The headline most people will focus on is NVIDIA's acquisition of Groq and what that means for disaggregated inference. But buried in the conversation is something more fundamental: Huang believes energy, not silicon, is becoming the limiting factor in AI.
The Full-Stack Pivot Nobody Saw Coming
NVIDIA built its empire on GPUs. Chips that excel at parallel processing - the kind of computation AI models need for training and inference. But Huang is making a move that surprised even seasoned industry watchers: shifting NVIDIA toward full-stack AI infrastructure.
What does that actually mean? Instead of just selling the chips and letting others figure out how to build systems around them, NVIDIA is increasingly providing the entire architecture - hardware, software, networking, and orchestration - as a unified offering.
The Groq acquisition accelerates this. Groq's technology is designed for disaggregated inference - splitting the work of running AI models across multiple, distributed processors rather than doing everything on a single massive chip. Think of it like the difference between one giant data centre and a distributed network of smaller nodes. The latter is often more efficient, more flexible, and easier to scale.
For businesses running AI workloads, this could mean lower costs and more predictable performance. For NVIDIA, it means controlling more of the value chain. Instead of just being the chip supplier, they're positioning themselves as the infrastructure platform.
Why CPUs Matter Again (and Why That's Weird)
Here's something unexpected: Huang talked about NVIDIA's CPU strategy. For a company that made its name on GPUs, this feels like a plot twist.
The reason is agent workloads. AI agents - systems that can reason, plan, and act autonomously - don't just need raw parallel processing power.
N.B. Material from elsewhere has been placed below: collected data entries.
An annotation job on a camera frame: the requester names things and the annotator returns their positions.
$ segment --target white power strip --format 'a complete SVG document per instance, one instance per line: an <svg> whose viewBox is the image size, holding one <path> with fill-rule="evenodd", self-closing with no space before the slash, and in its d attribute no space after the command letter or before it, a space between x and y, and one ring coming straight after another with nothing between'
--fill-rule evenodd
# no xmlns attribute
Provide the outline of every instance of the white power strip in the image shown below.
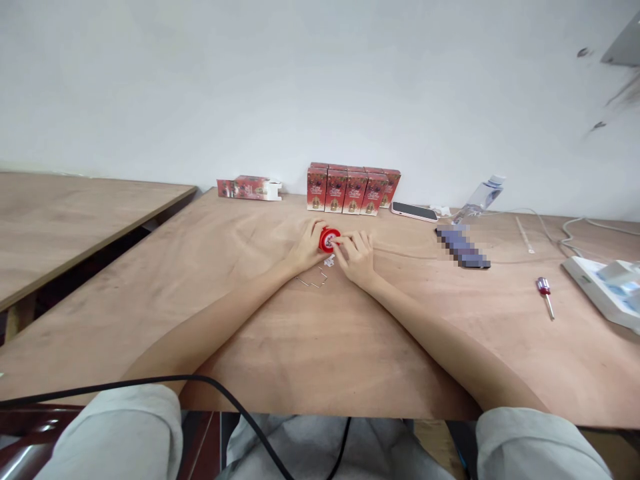
<svg viewBox="0 0 640 480"><path fill-rule="evenodd" d="M598 270L606 267L606 264L585 258L571 257L562 266L607 320L630 328L640 335L640 312L627 302L629 296L640 289L640 285L633 282L622 287L609 285L598 275Z"/></svg>

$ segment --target table leg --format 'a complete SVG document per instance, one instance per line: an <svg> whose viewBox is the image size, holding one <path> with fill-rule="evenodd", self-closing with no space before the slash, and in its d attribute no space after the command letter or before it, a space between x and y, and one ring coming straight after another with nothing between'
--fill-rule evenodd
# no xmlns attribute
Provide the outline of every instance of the table leg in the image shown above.
<svg viewBox="0 0 640 480"><path fill-rule="evenodd" d="M33 322L35 312L35 298L37 292L32 292L18 300L9 308L7 316L7 329L5 330L5 343L14 338L20 331L27 328Z"/></svg>

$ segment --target red round object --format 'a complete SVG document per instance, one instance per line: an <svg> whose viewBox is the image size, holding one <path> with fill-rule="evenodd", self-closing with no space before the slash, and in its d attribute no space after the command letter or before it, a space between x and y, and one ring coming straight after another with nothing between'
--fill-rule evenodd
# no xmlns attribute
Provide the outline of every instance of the red round object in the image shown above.
<svg viewBox="0 0 640 480"><path fill-rule="evenodd" d="M322 233L320 234L320 245L318 245L318 247L323 252L333 252L333 245L331 244L331 240L339 236L340 232L338 230L324 227L322 229Z"/></svg>

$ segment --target wooden table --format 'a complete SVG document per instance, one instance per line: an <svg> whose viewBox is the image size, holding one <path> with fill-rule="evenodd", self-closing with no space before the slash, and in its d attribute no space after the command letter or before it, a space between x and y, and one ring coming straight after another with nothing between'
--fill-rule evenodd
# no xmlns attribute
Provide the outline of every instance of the wooden table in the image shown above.
<svg viewBox="0 0 640 480"><path fill-rule="evenodd" d="M188 185L0 173L0 311L16 305L10 325L28 316L29 294L195 191Z"/></svg>
<svg viewBox="0 0 640 480"><path fill-rule="evenodd" d="M118 379L172 327L282 258L313 216L296 195L260 202L207 193L2 347L0 398ZM519 215L535 254L527 252L514 215L484 217L474 226L472 238L493 263L488 271L459 268L436 241L433 224L388 211L324 216L342 231L373 232L376 270L426 310L438 305L552 412L582 425L640 427L640 337L600 316L560 267L564 256L535 216ZM546 220L561 238L565 219ZM632 260L640 252L638 237L584 222L571 229L576 245L605 257ZM384 309L337 265L327 274L321 289L297 280L284 285L201 372L250 411L476 418L468 394ZM535 288L540 276L553 289L554 322ZM188 385L183 404L229 408L205 385Z"/></svg>

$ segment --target plastic bottle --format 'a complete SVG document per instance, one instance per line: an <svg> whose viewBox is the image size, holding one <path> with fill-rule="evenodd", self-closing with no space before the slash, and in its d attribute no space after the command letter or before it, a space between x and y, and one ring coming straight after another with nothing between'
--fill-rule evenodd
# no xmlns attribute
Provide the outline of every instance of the plastic bottle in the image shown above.
<svg viewBox="0 0 640 480"><path fill-rule="evenodd" d="M476 217L482 214L502 193L502 190L504 190L502 184L506 179L506 177L501 177L500 175L492 175L488 181L478 185L478 188L473 192L471 198L467 200L465 206L453 216L451 223L458 225L467 217Z"/></svg>

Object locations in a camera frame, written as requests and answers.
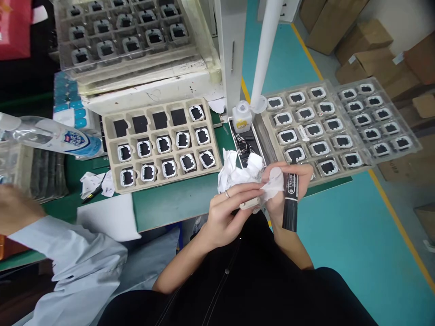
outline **beige tray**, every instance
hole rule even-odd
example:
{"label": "beige tray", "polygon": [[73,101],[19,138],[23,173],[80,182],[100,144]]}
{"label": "beige tray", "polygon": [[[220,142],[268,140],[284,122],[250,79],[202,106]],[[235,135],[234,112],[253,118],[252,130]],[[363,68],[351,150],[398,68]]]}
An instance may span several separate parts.
{"label": "beige tray", "polygon": [[[189,114],[189,107],[193,105],[202,105],[205,119],[198,122],[193,122]],[[186,117],[186,124],[174,126],[171,111],[183,109]],[[153,114],[165,112],[168,122],[167,128],[155,128]],[[144,133],[135,133],[133,126],[133,118],[144,115],[147,119],[147,131]],[[114,127],[114,121],[124,119],[127,122],[127,135],[125,137],[117,137]],[[219,147],[216,142],[214,134],[213,122],[210,115],[208,103],[204,98],[191,99],[188,101],[178,101],[166,103],[162,105],[149,106],[122,113],[111,115],[104,115],[102,118],[103,128],[106,135],[107,152],[112,170],[113,181],[115,184],[115,191],[117,193],[128,193],[142,189],[153,188],[167,183],[173,183],[180,180],[190,179],[193,177],[219,172],[222,168],[222,162],[219,153]],[[210,137],[210,143],[205,145],[198,145],[195,136],[197,128],[206,127]],[[187,149],[178,149],[175,145],[176,134],[180,131],[188,131],[190,134],[190,147]],[[172,151],[166,154],[160,154],[157,150],[156,139],[160,136],[169,135],[171,139]],[[140,158],[137,153],[137,143],[139,139],[149,138],[151,142],[151,155],[146,158]],[[118,158],[118,146],[129,144],[131,149],[131,159],[128,162],[121,163]],[[203,151],[209,150],[213,153],[216,165],[210,168],[204,168],[200,162],[199,155]],[[180,158],[185,154],[192,154],[196,163],[196,170],[185,172],[182,169]],[[173,158],[177,166],[177,175],[166,179],[162,172],[162,161]],[[140,174],[144,164],[152,164],[156,166],[157,176],[153,182],[144,182],[141,180]],[[121,185],[121,172],[125,169],[133,169],[135,172],[135,183],[130,187]]]}

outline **crumpled white tissue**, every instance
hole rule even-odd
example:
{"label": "crumpled white tissue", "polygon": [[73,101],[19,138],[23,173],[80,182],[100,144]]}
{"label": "crumpled white tissue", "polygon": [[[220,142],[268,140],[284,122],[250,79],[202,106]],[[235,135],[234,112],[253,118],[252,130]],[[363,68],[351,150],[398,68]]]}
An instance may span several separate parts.
{"label": "crumpled white tissue", "polygon": [[[246,182],[261,182],[263,175],[263,158],[260,155],[251,153],[248,158],[248,166],[246,168],[238,168],[236,166],[237,152],[227,151],[223,149],[224,165],[217,176],[217,190],[219,193],[231,188],[239,183]],[[279,167],[271,170],[269,182],[262,189],[265,191],[260,197],[261,204],[264,204],[269,199],[273,198],[278,191],[284,190],[284,177]]]}
{"label": "crumpled white tissue", "polygon": [[97,189],[101,182],[102,192],[101,194],[106,197],[112,197],[115,193],[115,185],[113,184],[112,171],[107,173],[94,174],[92,172],[86,172],[83,177],[80,178],[82,183],[82,194],[80,198],[85,199],[95,189]]}

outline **hand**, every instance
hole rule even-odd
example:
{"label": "hand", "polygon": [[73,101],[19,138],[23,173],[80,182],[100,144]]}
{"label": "hand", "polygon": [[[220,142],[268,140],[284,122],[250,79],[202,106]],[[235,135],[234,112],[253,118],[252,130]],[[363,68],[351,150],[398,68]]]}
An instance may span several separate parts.
{"label": "hand", "polygon": [[[283,173],[294,173],[299,175],[299,197],[300,201],[308,190],[308,184],[311,180],[311,176],[313,175],[313,167],[309,164],[292,164],[289,165],[287,162],[277,162],[270,164],[264,170],[262,181],[269,181],[269,174],[271,169],[274,167],[280,167]],[[282,226],[282,216],[284,214],[284,192],[278,192],[275,197],[269,199],[266,202],[266,209],[269,212],[269,216],[271,217],[272,222],[276,226]]]}
{"label": "hand", "polygon": [[241,183],[227,190],[230,198],[221,193],[210,201],[208,220],[197,235],[207,252],[231,243],[239,235],[254,207],[239,210],[236,216],[232,216],[231,212],[239,208],[240,204],[261,196],[264,193],[260,190],[263,185],[256,182]]}
{"label": "hand", "polygon": [[0,234],[11,235],[46,215],[38,203],[13,185],[0,185]]}

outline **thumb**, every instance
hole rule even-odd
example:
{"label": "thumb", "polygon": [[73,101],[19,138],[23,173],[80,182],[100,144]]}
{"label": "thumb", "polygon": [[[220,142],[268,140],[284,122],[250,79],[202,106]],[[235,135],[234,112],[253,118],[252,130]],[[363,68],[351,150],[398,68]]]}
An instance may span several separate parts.
{"label": "thumb", "polygon": [[245,210],[239,210],[236,216],[234,216],[231,223],[228,225],[227,231],[230,234],[237,236],[241,232],[243,226],[245,225],[245,222],[251,216],[253,211],[253,207]]}

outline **bottle cap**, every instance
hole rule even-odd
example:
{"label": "bottle cap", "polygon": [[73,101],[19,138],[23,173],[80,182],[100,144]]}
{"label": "bottle cap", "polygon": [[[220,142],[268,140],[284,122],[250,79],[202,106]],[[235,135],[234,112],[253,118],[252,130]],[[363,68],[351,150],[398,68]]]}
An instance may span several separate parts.
{"label": "bottle cap", "polygon": [[12,131],[17,129],[20,124],[21,124],[20,118],[0,112],[0,129],[6,131]]}
{"label": "bottle cap", "polygon": [[267,108],[267,99],[263,95],[260,95],[258,102],[255,106],[251,106],[252,112],[257,114],[263,112],[266,108]]}
They need the kind of sequential, branching logic that CPUs handle better than GPUs. Agents are making decisions, not just crunching matrices.
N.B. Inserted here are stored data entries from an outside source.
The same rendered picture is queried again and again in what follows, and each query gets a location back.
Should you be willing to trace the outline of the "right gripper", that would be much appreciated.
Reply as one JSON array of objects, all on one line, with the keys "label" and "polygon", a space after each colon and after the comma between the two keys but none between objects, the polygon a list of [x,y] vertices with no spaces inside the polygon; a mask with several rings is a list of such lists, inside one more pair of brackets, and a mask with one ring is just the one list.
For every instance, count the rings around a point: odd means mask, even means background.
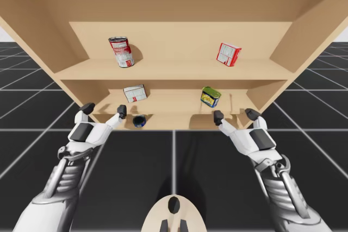
[{"label": "right gripper", "polygon": [[254,109],[245,109],[246,116],[253,123],[253,129],[237,130],[225,120],[220,110],[213,112],[214,123],[226,136],[230,136],[237,151],[250,159],[277,159],[276,143],[266,131],[266,120]]}]

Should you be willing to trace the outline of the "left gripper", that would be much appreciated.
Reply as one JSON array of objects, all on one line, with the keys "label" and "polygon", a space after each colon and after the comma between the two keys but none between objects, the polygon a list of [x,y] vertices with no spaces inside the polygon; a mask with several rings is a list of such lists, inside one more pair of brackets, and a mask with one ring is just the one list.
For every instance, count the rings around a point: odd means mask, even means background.
[{"label": "left gripper", "polygon": [[127,117],[127,107],[121,104],[114,116],[106,123],[90,123],[89,115],[93,112],[95,103],[86,103],[79,108],[74,117],[75,127],[68,135],[68,149],[89,149],[103,145],[108,139],[112,128],[117,128]]}]

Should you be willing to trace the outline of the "green and blue rectangular can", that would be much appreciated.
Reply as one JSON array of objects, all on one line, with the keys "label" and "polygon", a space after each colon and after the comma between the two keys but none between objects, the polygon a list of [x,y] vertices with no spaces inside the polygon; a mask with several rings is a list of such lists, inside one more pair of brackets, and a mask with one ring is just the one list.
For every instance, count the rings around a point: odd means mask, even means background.
[{"label": "green and blue rectangular can", "polygon": [[218,101],[221,97],[221,93],[210,86],[205,86],[202,89],[201,102],[208,105],[211,108],[217,106]]}]

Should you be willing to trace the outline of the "blue flat can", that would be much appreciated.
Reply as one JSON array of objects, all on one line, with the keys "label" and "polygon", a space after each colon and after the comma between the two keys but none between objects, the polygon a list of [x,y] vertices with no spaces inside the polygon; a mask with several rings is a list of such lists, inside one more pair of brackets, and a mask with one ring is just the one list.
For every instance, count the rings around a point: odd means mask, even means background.
[{"label": "blue flat can", "polygon": [[142,128],[146,124],[146,117],[144,115],[134,116],[133,124],[136,128]]}]

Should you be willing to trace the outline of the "brown and white carton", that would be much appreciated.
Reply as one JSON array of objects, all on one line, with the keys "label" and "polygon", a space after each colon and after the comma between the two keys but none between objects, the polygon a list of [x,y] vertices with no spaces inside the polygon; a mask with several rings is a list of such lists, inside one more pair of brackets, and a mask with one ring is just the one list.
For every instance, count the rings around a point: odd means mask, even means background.
[{"label": "brown and white carton", "polygon": [[126,87],[123,89],[123,92],[128,103],[141,101],[147,98],[146,90],[143,84]]}]

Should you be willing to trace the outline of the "red and white can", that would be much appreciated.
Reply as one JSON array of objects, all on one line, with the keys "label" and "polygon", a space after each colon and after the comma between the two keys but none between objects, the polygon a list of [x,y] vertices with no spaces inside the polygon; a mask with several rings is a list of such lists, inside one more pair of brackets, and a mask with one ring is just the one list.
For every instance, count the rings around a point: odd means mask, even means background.
[{"label": "red and white can", "polygon": [[113,49],[116,61],[121,68],[129,68],[135,64],[127,37],[110,37],[108,41]]}]

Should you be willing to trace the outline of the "red and white carton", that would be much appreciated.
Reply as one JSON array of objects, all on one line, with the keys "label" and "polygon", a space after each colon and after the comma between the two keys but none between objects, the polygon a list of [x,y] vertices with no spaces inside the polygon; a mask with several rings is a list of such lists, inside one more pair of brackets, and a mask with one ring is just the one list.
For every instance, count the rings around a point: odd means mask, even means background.
[{"label": "red and white carton", "polygon": [[217,54],[217,61],[228,66],[233,67],[237,61],[237,58],[242,48],[232,45],[230,43],[221,43],[219,52]]}]

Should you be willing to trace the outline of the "tan robot part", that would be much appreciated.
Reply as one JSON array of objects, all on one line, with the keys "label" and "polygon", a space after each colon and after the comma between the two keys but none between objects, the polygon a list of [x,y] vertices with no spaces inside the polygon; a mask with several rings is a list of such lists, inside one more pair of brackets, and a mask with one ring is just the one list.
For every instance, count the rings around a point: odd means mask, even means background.
[{"label": "tan robot part", "polygon": [[207,228],[190,200],[169,195],[158,200],[150,209],[141,232],[207,232]]}]

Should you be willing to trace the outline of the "pale wooden shelf unit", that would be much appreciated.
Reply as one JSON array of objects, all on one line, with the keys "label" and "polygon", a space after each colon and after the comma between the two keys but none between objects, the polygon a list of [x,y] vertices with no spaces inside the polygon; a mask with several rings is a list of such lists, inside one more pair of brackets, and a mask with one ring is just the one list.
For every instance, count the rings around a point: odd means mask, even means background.
[{"label": "pale wooden shelf unit", "polygon": [[[105,122],[125,104],[123,129],[214,129],[203,87],[221,92],[227,121],[246,128],[348,26],[348,0],[0,0],[0,26],[79,105]],[[108,41],[125,36],[135,64]],[[242,48],[233,67],[221,43]],[[126,87],[147,98],[128,103]]]}]

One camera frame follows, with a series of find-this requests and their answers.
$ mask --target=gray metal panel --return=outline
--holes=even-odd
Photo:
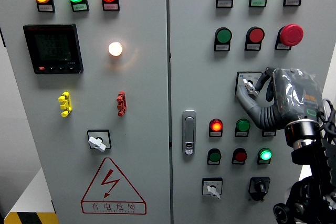
[[[166,0],[120,0],[119,12],[88,0],[90,11],[82,13],[73,13],[69,0],[54,1],[50,14],[38,13],[35,0],[0,0],[0,24],[60,223],[170,223]],[[38,76],[23,26],[62,23],[77,25],[84,73]],[[118,59],[108,53],[113,41],[123,45]],[[120,90],[128,105],[122,118]],[[67,118],[57,101],[64,91],[74,108]],[[109,129],[112,149],[91,150],[89,129]],[[105,157],[146,201],[147,215],[82,213],[81,199]]]
[[[234,97],[238,71],[296,67],[317,74],[325,82],[335,45],[335,0],[302,0],[300,7],[283,7],[283,0],[268,0],[266,8],[249,8],[249,0],[234,0],[232,9],[215,9],[215,0],[170,0],[172,141],[174,223],[276,223],[272,208],[284,202],[285,191],[299,178],[301,167],[291,162],[292,149],[283,131],[261,137],[251,126],[249,137],[234,137],[235,123],[246,118]],[[291,51],[275,51],[279,29],[297,23],[304,38]],[[246,32],[253,26],[265,31],[260,52],[245,52]],[[216,29],[233,33],[230,52],[214,52]],[[183,111],[197,113],[195,155],[181,151]],[[223,137],[209,138],[210,120],[224,123]],[[245,165],[232,165],[233,151],[247,151]],[[257,165],[262,147],[273,151],[270,165]],[[207,152],[218,148],[220,165],[206,164]],[[202,196],[202,178],[222,177],[221,200]],[[251,177],[270,177],[264,202],[250,200]]]

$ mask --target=red push button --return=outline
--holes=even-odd
[[[264,36],[265,33],[261,28],[255,28],[250,32],[249,39],[253,43],[259,43],[263,40]]]
[[[280,32],[280,41],[285,46],[292,47],[302,41],[303,29],[297,24],[289,24]]]
[[[247,159],[247,154],[244,152],[239,152],[236,154],[236,161],[244,162]]]

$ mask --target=emergency stop button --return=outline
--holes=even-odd
[[[290,50],[303,39],[303,29],[297,24],[289,24],[280,29],[275,45],[276,50]]]

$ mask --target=white knob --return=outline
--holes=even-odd
[[[94,138],[93,136],[89,139],[89,144],[91,148],[100,150],[101,152],[105,151],[106,145],[103,144],[103,140],[99,138]]]
[[[221,199],[221,196],[219,195],[219,193],[216,190],[216,187],[214,186],[208,186],[208,192],[213,196],[216,197],[217,199]]]

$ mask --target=triangle warning sign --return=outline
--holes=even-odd
[[[144,199],[109,157],[104,158],[83,199],[84,214],[145,215]]]
In simpler terms - training a model is like lifting heavy weights. You need brute strength (GPUs). Running an agent is like playing chess. You need strategic thinking (CPUs). NVIDIA recognises that the future isn't just about training bigger models. It's about running smarter agents. And that requires a different kind of chip.
The Energy Problem Nobody Wants to Talk About
This is where the conversation gets uncomfortable. Huang made a point that should be front-page news but probably won't be: energy is now the constraint, not chips.
We've spent years worrying about chip shortages and fabrication capacity. But even if you could manufacture unlimited GPUs tomorrow, you'd still hit a wall. Data centres running AI workloads consume staggering amounts of power. And power grids have physical limits.
Building a new power plant takes years. Upgrading grid infrastructure takes even longer. Meanwhile, AI demand is growing exponentially. The maths doesn't work.
Huang's answer? Make everything more efficient. Squeeze more computation out of every watt. Design chips that do more with less. Optimise software to reduce waste. It's not glamorous, but it's the only path forward that doesn't involve choosing which industries get power and which don't.
Geopolitics and the Tech Arms Race
Thompson pushed Huang on geopolitical competition - specifically, the growing tension around AI development between the US and China. Huang was careful, but his concern was clear. He believes restricting access to technology might slow others down temporarily, but it also accelerates their motivation to build domestic alternatives.
In other words - chip export controls might buy time, but they don't stop the race. They just change the shape of it. And in the long run, technology tends to flow around barriers, not stop at them.
The question nobody has a good answer to yet: how do you balance open research and collaboration (which accelerates progress for everyone) with national security concerns (which demand control and restriction)? Huang doesn't claim to have the solution. But he clearly thinks the current approach is more complicated than it looks.
What This Means for Builders
If you're building with AI, the takeaway is this: the infrastructure beneath your applications is shifting fast. NVIDIA isn't just selling you chips anymore. They're offering an entire stack. That could make things easier - or it could lock you into a single vendor's ecosystem.
And the energy constraint? That's real. If you're planning AI workloads at scale, power consumption isn't just an environmental concern. It's a business constraint. Efficiency isn't optional anymore.
The age of "just throw more compute at it" is ending. What comes next is optimisation, architecture, and making every watt count.